- DATA BLOCK

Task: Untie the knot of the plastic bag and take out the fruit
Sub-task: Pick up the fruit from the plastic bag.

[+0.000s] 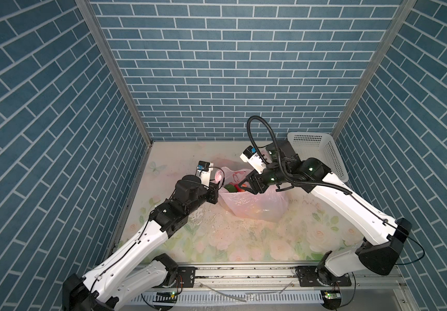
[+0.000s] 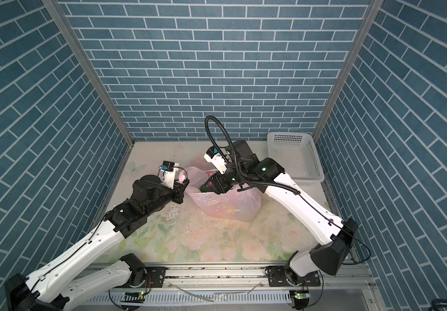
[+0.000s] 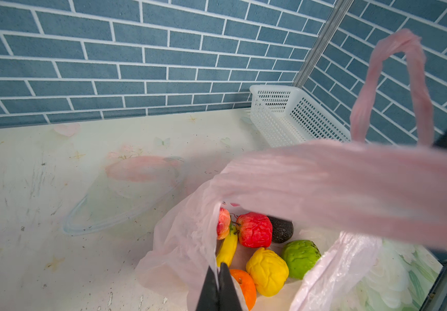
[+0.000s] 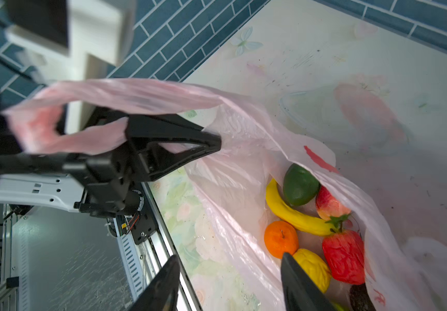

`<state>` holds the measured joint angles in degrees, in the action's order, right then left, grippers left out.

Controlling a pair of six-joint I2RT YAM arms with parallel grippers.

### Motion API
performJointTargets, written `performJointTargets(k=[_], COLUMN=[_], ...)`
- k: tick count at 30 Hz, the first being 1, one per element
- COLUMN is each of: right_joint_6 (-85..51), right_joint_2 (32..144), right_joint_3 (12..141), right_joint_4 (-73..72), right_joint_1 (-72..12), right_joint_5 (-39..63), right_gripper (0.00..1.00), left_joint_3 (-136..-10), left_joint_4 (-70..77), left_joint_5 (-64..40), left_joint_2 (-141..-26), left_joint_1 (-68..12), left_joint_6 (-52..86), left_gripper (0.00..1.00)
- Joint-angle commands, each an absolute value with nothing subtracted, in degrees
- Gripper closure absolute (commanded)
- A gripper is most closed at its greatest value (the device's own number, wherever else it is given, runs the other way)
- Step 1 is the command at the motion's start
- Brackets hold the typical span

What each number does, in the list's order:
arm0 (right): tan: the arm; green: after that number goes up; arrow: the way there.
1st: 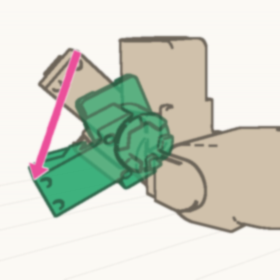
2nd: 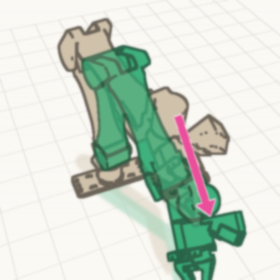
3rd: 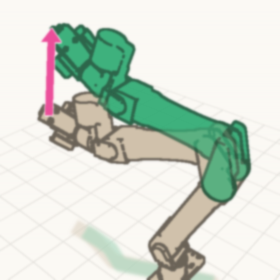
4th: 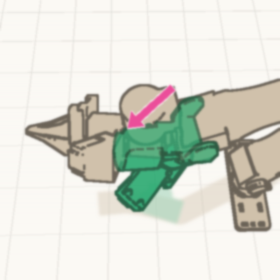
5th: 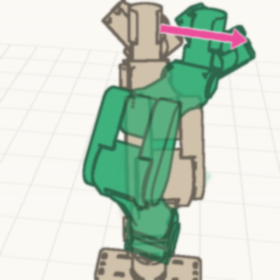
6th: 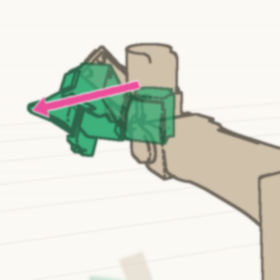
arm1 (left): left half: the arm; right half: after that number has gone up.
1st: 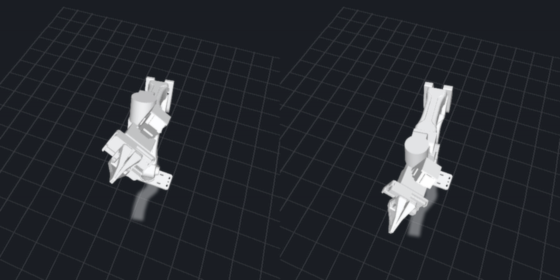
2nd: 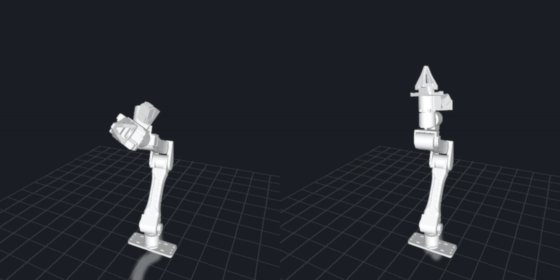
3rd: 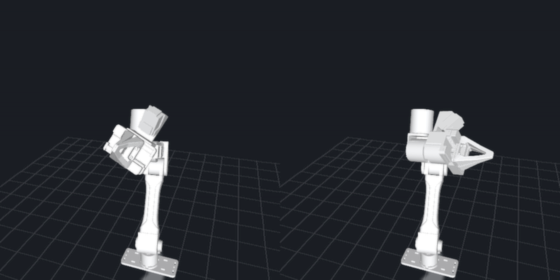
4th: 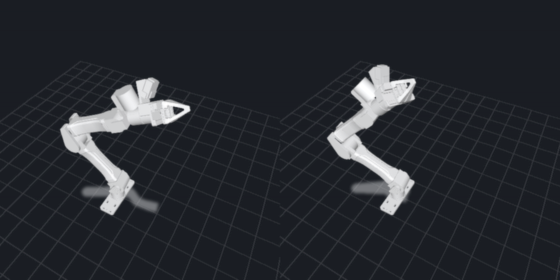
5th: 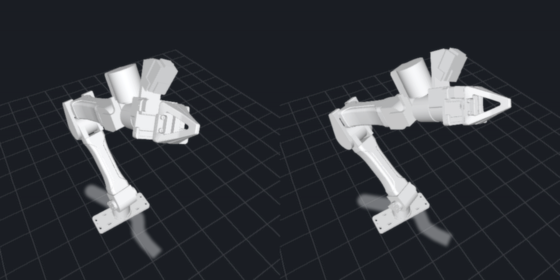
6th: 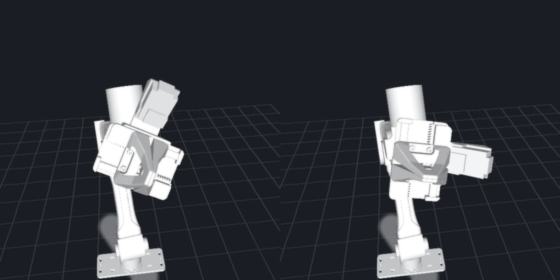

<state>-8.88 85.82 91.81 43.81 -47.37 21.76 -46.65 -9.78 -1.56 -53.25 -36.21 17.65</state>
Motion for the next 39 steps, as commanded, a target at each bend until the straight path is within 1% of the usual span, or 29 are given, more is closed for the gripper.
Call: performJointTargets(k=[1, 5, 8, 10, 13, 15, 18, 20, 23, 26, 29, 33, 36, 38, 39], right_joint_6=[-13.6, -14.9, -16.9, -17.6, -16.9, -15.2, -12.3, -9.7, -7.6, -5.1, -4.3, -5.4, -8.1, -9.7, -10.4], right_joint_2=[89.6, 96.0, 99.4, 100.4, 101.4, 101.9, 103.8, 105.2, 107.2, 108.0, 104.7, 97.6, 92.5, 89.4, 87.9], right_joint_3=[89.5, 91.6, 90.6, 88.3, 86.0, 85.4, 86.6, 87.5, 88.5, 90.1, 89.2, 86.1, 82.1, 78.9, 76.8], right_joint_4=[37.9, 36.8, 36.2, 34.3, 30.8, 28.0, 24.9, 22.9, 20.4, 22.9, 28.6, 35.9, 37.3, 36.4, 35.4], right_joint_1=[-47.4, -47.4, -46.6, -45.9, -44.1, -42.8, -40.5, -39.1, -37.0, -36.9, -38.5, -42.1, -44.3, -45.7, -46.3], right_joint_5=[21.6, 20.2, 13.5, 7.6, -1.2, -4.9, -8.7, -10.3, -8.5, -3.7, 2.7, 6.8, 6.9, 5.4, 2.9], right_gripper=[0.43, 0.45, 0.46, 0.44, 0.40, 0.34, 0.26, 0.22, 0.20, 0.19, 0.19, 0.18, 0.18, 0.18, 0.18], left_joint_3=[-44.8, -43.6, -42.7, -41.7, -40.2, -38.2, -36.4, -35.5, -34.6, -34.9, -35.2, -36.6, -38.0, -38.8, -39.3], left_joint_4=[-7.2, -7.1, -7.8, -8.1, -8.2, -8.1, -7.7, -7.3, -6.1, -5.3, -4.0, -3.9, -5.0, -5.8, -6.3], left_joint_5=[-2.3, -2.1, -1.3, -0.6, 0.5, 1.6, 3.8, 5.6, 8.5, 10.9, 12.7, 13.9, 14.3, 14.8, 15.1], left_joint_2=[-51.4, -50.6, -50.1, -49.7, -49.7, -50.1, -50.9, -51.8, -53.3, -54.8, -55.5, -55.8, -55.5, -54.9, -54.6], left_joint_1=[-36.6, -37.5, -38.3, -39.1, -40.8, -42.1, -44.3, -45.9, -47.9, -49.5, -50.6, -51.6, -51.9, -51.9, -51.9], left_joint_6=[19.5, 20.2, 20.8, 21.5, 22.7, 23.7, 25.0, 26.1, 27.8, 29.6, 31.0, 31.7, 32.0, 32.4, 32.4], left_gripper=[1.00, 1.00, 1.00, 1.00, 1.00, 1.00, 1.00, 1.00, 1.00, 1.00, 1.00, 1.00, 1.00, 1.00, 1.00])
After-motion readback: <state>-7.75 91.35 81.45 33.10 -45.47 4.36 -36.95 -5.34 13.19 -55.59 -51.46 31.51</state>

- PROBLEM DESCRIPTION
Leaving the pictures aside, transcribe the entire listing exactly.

- TASK RESULT
Task: Untie the knot of the plastic bag and take out the fruit
Sub-task: Pick up the fruit from the plastic bag.

[+0.000s] 
[+0.000s] 
[+0.000s] 
[+0.000s] 

`<state>` holds the measured joint angles in degrees, in the action's order, right then left, grippers left out.

Controlling a pair of six-joint I2RT YAM arms with parallel grippers.

### Motion API
performJointTargets, written `performJointTargets(k=[_], COLUMN=[_], ...)`
- k: tick count at 30 Hz, the first being 1, one per element
- COLUMN is each of: right_joint_6 (-85..51), right_joint_2 (32..144), right_joint_3 (12..141), right_joint_4 (-73..72), right_joint_1 (-72..12), right_joint_5 (-39..63), right_gripper (0.00..1.00), left_joint_3 (-136..-10), left_joint_4 (-70..77), left_joint_5 (-64..40), left_joint_2 (-141..-26), left_joint_1 (-68..12), left_joint_6 (-52..86), left_gripper (0.00..1.00)
- Joint-angle commands, each an absolute value with nothing subtracted, in degrees
- Gripper closure absolute (commanded)
- A gripper is most closed at its greatest value (the device's own number, wherever else it is given, runs the other way)
- Step 1 is the command at the motion's start
- Brackets hold the typical span

What each number does, in the list's order:
arm0 (right): tan: the arm; green: after that number goes up; arrow: the way there.
1st: 
2nd: 
3rd: 
4th: 
5th: 
6th: 
arm1 (left): left half: the arm; right half: after that number has gone up.
1st: 
2nd: 
3rd: 
4th: 
5th: 
6th: 

<state>-8.88 85.82 91.81 43.81 -47.37 21.76 -46.65 -9.78 -1.56 -53.25 -36.21 17.65</state>
Motion for the next 39 steps, as commanded, a target at each bend until the straight path is within 1% of the usual span, or 29 are given, more is closed for the gripper.
Call: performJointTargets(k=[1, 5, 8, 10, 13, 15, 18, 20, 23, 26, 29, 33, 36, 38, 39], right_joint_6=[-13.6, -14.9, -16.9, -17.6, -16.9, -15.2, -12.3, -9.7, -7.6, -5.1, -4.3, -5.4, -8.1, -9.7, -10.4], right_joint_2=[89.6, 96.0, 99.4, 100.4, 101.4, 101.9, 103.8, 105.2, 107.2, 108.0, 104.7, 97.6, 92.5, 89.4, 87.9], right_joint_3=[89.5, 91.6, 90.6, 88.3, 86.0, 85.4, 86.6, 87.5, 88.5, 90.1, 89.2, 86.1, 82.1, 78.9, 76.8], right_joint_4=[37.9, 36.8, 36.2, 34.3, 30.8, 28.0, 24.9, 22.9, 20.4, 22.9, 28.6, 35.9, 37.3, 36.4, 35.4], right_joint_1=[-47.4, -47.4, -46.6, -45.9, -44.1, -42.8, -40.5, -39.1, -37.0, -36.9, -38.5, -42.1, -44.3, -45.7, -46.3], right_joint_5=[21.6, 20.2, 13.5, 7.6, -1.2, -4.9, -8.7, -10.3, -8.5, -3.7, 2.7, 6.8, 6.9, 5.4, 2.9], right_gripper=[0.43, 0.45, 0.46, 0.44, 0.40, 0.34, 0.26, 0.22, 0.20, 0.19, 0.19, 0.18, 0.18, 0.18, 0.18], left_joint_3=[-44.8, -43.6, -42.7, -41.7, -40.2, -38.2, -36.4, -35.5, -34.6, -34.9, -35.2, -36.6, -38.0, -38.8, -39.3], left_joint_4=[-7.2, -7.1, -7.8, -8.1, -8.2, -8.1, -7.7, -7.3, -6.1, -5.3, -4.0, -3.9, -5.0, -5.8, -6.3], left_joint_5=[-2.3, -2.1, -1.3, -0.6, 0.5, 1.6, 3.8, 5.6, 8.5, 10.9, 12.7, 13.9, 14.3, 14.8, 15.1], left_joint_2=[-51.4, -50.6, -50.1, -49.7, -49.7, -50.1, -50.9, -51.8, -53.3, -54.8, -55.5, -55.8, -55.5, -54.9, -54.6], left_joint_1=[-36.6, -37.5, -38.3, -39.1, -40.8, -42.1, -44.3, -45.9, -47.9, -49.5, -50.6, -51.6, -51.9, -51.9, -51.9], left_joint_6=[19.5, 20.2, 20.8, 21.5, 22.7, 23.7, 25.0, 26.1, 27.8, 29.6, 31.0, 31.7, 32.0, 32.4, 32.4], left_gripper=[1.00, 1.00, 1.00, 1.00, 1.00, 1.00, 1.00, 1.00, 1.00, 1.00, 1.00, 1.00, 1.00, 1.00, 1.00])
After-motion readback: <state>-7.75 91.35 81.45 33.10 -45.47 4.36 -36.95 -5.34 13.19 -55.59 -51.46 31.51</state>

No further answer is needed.